What is expected ->
Your answer should be the lines below from the one holding "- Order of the" through the one holding "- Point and", copied exactly and with nothing else.

------ Given data

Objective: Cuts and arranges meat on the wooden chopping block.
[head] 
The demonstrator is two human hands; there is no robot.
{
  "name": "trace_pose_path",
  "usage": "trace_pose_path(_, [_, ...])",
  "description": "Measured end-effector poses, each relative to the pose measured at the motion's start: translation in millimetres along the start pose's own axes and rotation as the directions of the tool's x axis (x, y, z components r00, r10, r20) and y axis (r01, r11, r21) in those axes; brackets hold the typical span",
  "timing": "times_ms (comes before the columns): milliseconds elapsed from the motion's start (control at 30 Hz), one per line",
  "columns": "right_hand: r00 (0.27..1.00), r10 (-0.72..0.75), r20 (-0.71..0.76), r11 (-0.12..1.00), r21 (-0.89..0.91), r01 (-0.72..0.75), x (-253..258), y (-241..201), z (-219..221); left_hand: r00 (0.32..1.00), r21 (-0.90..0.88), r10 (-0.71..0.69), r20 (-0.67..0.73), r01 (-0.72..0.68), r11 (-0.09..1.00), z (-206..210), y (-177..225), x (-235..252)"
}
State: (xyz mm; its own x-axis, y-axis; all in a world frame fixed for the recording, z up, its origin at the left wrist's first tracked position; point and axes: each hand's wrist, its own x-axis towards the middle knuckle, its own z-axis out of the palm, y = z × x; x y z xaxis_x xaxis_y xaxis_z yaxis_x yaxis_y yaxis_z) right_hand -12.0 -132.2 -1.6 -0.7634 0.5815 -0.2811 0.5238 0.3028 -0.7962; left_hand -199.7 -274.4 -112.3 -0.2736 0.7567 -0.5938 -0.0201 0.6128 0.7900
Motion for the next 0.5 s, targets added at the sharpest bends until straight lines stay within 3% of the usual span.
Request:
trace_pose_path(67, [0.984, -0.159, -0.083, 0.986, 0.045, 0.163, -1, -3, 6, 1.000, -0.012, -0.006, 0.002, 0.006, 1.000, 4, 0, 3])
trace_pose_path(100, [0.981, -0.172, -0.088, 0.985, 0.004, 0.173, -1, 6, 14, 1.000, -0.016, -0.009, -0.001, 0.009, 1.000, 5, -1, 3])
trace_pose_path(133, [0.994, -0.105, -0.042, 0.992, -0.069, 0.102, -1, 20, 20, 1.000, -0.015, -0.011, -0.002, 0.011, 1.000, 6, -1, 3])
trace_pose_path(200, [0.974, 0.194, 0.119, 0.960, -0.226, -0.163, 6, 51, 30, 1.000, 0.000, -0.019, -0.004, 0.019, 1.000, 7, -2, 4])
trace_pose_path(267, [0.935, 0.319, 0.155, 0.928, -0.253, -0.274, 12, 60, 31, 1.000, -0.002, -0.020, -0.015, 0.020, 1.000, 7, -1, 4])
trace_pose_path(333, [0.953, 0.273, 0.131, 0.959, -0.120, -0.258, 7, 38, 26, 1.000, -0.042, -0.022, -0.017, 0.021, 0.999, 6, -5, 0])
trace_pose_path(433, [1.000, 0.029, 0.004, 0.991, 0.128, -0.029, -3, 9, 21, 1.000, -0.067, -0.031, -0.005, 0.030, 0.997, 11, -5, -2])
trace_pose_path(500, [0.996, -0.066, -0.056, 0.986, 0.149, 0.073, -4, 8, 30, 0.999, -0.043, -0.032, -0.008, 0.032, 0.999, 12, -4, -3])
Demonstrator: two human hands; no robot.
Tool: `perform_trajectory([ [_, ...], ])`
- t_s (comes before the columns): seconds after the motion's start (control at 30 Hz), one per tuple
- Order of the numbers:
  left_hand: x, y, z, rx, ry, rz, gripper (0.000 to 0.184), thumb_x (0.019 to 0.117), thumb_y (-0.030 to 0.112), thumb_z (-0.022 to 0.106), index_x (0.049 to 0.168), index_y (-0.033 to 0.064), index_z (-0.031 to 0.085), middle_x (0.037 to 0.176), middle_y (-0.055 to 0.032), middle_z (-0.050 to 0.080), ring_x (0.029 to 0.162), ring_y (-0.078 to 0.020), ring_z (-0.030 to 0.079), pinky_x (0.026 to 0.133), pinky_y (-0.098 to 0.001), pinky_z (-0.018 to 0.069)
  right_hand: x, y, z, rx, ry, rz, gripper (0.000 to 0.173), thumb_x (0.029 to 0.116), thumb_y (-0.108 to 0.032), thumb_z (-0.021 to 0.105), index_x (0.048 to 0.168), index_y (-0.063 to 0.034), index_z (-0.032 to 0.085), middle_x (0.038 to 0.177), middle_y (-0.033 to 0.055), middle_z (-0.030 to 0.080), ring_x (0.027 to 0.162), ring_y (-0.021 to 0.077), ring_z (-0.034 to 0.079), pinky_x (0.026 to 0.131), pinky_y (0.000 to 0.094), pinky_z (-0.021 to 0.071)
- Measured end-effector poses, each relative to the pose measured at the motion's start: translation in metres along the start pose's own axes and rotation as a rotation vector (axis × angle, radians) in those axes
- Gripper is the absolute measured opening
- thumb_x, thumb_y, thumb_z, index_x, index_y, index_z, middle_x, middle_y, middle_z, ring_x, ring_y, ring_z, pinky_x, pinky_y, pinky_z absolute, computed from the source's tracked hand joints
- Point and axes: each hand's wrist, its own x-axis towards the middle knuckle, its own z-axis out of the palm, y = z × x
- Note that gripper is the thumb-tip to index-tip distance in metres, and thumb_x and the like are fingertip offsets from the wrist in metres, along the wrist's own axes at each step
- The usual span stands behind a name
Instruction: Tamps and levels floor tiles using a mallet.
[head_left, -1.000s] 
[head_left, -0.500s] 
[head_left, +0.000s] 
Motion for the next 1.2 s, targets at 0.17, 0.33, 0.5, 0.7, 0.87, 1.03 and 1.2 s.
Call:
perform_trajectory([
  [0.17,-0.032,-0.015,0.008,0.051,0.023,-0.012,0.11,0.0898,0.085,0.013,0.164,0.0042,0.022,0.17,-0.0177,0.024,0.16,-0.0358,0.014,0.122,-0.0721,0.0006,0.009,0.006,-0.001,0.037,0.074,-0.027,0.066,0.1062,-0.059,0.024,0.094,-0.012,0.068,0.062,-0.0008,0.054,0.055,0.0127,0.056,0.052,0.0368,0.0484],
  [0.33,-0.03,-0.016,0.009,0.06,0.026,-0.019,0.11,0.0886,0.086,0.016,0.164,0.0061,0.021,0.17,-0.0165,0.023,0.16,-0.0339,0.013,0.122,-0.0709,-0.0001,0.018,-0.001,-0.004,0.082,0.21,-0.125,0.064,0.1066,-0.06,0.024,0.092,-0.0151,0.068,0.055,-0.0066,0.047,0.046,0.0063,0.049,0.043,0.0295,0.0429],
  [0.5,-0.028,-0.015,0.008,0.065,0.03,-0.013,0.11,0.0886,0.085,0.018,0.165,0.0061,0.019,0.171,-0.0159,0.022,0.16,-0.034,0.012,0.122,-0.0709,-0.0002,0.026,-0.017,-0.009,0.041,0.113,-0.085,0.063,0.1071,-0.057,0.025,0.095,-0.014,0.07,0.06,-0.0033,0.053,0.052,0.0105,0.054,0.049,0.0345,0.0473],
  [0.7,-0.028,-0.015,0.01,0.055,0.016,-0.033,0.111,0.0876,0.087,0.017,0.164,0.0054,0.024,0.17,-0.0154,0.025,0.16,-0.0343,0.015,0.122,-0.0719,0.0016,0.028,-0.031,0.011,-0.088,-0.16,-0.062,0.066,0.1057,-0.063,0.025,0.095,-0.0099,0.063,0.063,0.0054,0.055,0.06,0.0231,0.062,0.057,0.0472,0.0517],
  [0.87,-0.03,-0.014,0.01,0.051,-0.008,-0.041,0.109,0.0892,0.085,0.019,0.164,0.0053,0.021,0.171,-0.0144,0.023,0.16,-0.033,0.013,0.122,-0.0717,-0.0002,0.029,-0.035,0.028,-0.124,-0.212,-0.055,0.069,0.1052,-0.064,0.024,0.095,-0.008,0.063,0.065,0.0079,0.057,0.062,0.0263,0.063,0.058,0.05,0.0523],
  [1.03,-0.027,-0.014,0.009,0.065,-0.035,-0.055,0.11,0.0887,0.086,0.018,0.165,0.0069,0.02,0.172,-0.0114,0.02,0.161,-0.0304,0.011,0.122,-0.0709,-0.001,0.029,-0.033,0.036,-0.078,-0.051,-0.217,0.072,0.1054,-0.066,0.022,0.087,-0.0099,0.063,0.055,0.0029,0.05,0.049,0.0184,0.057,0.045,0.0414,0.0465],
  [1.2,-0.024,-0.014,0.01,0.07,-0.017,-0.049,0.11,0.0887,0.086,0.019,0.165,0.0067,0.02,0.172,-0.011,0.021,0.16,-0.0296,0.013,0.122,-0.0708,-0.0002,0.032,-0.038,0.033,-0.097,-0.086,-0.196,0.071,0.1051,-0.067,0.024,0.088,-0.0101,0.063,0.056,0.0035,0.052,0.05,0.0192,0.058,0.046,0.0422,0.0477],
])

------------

Task response ->
- Order of the numbers:
  left_hand: x, y, z, rx, ry, rz, gripper (0.000 to 0.184), thumb_x (0.019 to 0.117), thumb_y (-0.030 to 0.112), thumb_z (-0.022 to 0.106), index_x (0.049 to 0.168), index_y (-0.033 to 0.064), index_z (-0.031 to 0.085), middle_x (0.037 to 0.176), middle_y (-0.055 to 0.032), middle_z (-0.050 to 0.080), ring_x (0.029 to 0.162), ring_y (-0.078 to 0.020), ring_z (-0.030 to 0.079), pinky_x (0.026 to 0.133), pinky_y (-0.098 to 0.001), pinky_z (-0.018 to 0.069)
  right_hand: x, y, z, rx, ry, rz, gripper (0.000 to 0.173), thumb_x (0.029 to 0.116), thumb_y (-0.108 to 0.032), thumb_z (-0.021 to 0.105), index_x (0.048 to 0.168), index_y (-0.063 to 0.034), index_z (-0.032 to 0.085), middle_x (0.038 to 0.177), middle_y (-0.033 to 0.055), middle_z (-0.030 to 0.080), ring_x (0.027 to 0.162), ring_y (-0.021 to 0.077), ring_z (-0.034 to 0.079), pinky_x (0.026 to 0.131), pinky_y (0.000 to 0.094), pinky_z (-0.021 to 0.071)
- Measured end-effector poses, each relative to the pose measured at the motion's start: translation in metres along the start pose's own axes and rotation as a rotation vector (axis × angle, radians) in those axes
- Gripper is the absolute measured opening
- thumb_x, thumb_y, thumb_z, index_x, index_y, index_z, middle_x, middle_y, middle_z, ring_x, ring_y, ring_z, pinky_x, pinky_y, pinky_z absolute, computed from the source's tracked hand joints
- Point and axes: each hand's wrist, its own x-axis towards the middle knuckle, its own z-axis out of the palm, y = z × x

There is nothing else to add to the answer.